(EXERCISE REQUIREMENTS):
Could you write out, exactly as they stand, only the lines in the listing below from the line with "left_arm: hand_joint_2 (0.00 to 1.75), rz" to the line with "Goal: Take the", both ends included, without the pictures?
────────────────────
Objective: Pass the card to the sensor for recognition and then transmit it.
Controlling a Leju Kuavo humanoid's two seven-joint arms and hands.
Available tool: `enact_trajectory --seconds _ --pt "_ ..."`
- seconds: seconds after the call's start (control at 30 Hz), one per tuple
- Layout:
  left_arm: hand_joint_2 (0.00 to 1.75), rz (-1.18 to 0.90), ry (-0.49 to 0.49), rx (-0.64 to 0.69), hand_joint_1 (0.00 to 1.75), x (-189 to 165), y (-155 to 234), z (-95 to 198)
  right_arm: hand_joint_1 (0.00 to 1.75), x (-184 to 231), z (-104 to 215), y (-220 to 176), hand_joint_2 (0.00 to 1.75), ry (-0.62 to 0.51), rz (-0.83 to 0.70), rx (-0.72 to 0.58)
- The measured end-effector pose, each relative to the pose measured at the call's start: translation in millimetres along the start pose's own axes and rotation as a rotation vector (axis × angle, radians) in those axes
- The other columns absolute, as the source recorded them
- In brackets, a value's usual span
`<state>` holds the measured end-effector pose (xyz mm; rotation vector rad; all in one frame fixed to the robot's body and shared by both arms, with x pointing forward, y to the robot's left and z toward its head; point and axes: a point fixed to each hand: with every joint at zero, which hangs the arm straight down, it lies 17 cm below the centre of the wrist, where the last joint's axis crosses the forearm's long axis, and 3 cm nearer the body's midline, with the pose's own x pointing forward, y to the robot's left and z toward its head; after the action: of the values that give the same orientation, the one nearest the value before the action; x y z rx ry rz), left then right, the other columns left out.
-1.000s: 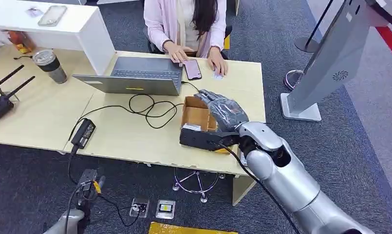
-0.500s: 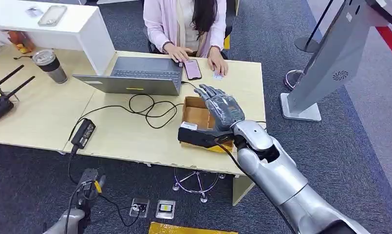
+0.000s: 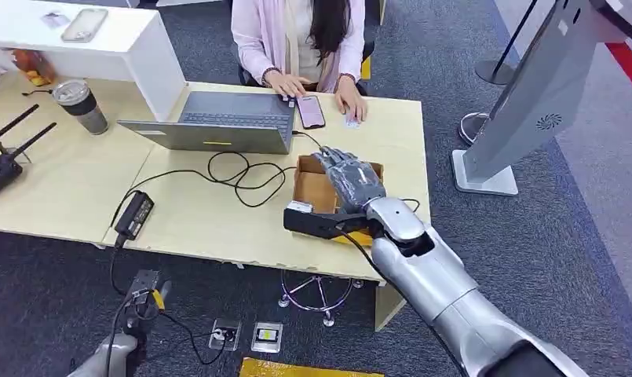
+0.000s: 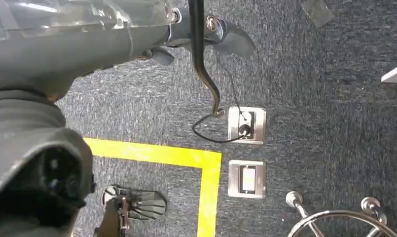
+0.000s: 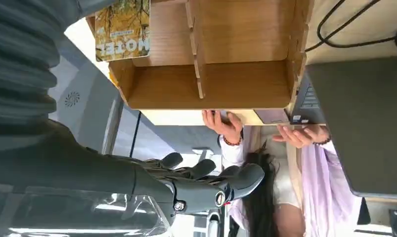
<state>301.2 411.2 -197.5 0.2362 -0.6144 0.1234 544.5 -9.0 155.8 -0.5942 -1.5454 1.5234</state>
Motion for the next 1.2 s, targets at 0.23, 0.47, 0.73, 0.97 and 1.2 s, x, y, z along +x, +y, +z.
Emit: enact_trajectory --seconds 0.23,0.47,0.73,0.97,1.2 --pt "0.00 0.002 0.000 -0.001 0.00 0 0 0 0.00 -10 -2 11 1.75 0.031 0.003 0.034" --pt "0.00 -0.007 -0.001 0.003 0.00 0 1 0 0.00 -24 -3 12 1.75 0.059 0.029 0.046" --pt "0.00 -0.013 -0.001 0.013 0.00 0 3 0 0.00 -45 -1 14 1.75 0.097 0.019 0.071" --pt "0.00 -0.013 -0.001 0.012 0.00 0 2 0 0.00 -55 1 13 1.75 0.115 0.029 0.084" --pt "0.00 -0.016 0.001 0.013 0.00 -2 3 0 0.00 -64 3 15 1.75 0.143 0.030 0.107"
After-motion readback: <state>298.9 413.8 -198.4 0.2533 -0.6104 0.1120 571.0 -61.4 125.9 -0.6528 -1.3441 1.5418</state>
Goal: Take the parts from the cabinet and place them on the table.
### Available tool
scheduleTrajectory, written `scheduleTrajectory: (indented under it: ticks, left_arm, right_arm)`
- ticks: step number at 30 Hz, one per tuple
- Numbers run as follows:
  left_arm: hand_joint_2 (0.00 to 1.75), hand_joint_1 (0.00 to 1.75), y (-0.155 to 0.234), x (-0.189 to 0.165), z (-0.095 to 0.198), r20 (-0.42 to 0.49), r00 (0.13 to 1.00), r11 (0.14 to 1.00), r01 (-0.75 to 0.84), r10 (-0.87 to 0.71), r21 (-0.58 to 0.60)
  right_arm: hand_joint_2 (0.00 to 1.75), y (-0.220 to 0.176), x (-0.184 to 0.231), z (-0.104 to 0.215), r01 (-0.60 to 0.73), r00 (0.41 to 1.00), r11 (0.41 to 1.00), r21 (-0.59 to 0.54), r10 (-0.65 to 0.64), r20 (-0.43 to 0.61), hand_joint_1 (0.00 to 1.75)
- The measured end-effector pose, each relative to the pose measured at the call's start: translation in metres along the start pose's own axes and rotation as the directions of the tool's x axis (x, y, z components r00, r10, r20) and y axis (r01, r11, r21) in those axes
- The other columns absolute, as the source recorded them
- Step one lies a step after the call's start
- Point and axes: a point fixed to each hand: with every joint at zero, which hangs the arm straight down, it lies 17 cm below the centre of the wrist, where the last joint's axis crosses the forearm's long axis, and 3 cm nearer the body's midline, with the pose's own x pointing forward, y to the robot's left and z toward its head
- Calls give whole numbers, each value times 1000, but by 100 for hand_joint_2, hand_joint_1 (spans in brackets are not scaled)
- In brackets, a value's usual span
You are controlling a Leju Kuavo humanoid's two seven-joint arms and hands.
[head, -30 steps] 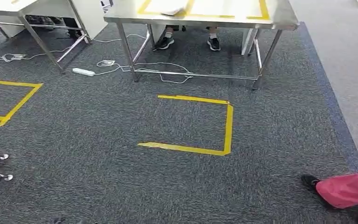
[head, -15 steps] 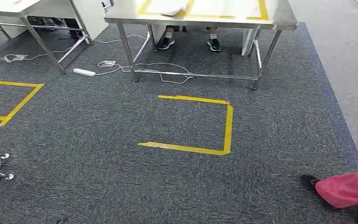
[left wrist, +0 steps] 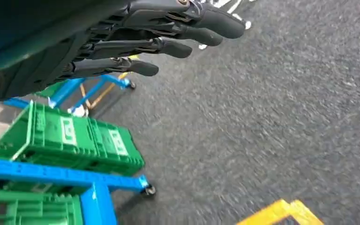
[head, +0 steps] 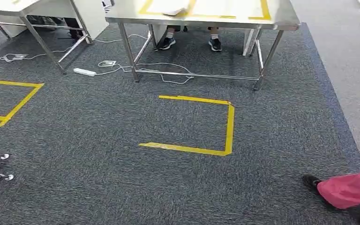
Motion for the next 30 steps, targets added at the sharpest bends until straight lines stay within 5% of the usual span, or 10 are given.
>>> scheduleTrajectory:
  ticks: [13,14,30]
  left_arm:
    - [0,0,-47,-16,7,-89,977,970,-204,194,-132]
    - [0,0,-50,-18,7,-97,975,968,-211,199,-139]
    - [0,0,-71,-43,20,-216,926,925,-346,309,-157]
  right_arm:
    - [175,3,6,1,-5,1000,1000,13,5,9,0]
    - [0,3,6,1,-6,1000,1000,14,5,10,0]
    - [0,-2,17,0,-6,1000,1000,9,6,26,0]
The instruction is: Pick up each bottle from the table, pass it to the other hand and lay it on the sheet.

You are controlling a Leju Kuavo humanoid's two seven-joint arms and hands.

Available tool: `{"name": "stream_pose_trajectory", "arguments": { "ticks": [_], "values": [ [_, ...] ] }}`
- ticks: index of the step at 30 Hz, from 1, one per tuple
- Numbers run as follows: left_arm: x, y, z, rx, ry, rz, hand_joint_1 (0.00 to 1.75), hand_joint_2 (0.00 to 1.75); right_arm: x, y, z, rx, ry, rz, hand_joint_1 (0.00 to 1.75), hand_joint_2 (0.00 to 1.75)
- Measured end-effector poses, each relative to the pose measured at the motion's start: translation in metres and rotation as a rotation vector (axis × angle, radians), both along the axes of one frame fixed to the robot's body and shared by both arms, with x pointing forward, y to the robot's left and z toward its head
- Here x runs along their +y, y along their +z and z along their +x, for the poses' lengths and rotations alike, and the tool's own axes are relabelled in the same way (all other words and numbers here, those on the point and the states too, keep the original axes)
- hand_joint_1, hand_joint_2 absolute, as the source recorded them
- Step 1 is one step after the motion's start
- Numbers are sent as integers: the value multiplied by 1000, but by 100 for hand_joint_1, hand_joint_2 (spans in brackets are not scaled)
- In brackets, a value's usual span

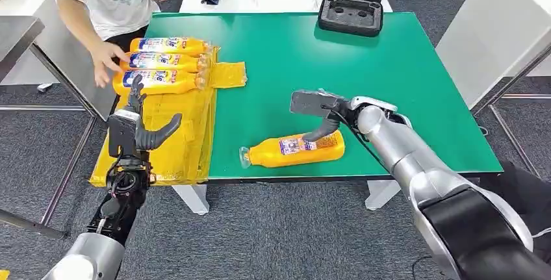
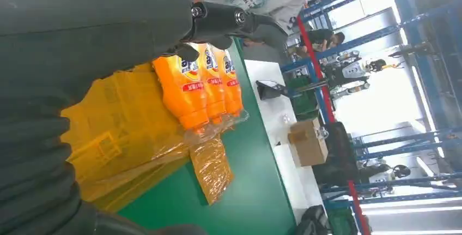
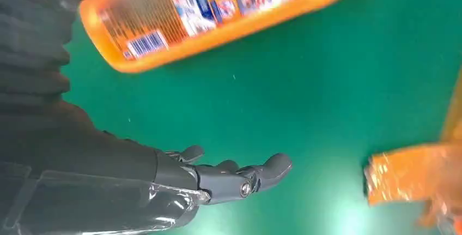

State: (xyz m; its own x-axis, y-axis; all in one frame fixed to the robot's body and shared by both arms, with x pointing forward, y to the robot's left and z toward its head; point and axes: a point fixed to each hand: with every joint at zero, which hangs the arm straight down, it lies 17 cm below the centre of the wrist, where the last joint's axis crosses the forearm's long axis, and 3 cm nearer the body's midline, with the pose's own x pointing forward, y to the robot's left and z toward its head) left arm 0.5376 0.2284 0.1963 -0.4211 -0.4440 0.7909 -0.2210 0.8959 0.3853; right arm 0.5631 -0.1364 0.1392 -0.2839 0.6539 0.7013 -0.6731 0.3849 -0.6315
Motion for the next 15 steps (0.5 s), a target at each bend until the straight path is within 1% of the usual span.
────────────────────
(RESPONSE FOR THIS EXERCISE):
  left_arm: hand_joint_2 (0.00 to 1.75), rz (-1.18 to 0.90), ry (-0.49 to 0.49), rx (-0.64 to 0.69), hand_joint_1 (0.00 to 1.75), x (-189 to 165), y (-155 to 234), z (-95 to 198)
  right_arm: hand_joint_1 (0.00 to 1.75), x (-184 to 231), z (-104 to 215), y (-220 to 176), hand_joint_2 (0.00 to 1.75), ry (-0.62 to 0.51), rz (-0.83 to 0.70), rx (-0.72 to 0.58)
- The measured end-effector pose, each relative to the pose measured at the call's start: translation in millimetres along the start pose's own axes and rotation as a rotation vector (axis × angle, radians) in those axes
- The other columns absolute, as the source recorded them
- In brackets, a value's usual span
`<state>` holds the measured end-effector pose (xyz mm; rotation vector rad; all in one frame fixed to the robot's body and shared by both arms, with x pointing forward, y to the robot's left and z toward its head; point and axes: a point fixed to each hand: with every joint at zero, which hangs the arm straight down, it lies 17 cm below the centre of the wrist, where the last joint's axis crosses the forearm's long axis, and 3 cm nearer the body's midline, with the pose's own x pointing forward, y to the robot's left and z toward its head; after the action: of the values that give the same orientation, the one nearest the value before the action; x y z rx ry rz), left then right, the other columns left out.
-1.000s: 
-0.500s: 
+0.000s: 
+0.000s: 
+0.000s: 
<state>301.2 411.2 -197.5 0.2362 -0.6144 0.1234 544.5 -9.0 155.8 -0.5942 -1.5454 1.5234</state>
Motion for the next 1.2 s, targets at 0.23, 0.47, 0.73, 0.97 and 1.2 s, x, y, z along +x, +y, +z.
Emit: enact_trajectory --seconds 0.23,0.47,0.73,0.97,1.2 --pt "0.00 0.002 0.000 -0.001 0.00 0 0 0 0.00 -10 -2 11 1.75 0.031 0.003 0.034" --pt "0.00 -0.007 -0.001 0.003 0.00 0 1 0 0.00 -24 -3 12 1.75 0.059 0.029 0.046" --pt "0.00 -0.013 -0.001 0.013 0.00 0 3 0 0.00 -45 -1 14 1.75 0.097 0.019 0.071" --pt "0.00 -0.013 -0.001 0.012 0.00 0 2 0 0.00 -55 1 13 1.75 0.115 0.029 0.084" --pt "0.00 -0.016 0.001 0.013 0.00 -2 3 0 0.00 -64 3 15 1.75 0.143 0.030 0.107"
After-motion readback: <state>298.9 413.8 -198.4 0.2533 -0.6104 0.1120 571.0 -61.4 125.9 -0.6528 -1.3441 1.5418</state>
Goal: Take the parts from the cabinet and place them on the table.

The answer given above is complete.